* **Task**: Scan the material for the word "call" and return every matching line.
[Data extract — start]
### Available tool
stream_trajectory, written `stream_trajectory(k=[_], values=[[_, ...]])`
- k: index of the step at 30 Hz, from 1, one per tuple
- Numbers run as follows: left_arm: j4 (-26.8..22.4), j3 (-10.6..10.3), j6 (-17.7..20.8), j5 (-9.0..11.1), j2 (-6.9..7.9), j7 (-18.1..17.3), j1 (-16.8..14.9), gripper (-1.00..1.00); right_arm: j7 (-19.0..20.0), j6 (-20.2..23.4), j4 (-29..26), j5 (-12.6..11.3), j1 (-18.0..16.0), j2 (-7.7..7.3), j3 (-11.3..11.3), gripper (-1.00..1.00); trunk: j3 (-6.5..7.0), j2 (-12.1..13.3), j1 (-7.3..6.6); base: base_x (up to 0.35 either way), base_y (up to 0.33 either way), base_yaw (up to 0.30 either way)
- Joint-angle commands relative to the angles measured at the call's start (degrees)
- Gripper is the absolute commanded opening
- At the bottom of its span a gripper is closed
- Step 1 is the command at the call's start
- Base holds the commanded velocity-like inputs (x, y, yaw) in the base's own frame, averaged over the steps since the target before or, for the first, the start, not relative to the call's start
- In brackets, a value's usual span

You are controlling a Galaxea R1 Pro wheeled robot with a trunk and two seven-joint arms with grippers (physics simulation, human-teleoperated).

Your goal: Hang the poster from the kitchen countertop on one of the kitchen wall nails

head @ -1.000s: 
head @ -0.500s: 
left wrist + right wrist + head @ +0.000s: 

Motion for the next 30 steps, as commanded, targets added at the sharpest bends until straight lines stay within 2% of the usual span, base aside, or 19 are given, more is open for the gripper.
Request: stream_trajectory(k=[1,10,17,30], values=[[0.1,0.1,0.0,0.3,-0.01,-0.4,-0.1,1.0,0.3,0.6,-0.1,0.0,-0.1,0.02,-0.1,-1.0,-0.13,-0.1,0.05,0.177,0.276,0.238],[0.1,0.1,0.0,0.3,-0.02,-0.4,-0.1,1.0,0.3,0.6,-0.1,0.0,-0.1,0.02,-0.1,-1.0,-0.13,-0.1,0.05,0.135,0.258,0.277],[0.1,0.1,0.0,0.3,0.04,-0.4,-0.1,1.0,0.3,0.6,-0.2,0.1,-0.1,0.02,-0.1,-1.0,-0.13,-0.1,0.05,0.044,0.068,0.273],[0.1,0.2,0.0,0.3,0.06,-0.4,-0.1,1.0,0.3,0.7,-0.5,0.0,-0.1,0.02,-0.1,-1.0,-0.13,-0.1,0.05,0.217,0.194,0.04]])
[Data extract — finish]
* **Reply to the exercise**:
- Joint-angle commands relative to the angles measured at the call's start (degrees)
- Step 1 is the command at the call's start
- Base holds the commanded velocity-like inputs (x, y, yaw) in the base's own frame, averaged over the steps since the target before or, for the first, the start, not relative to the call's start

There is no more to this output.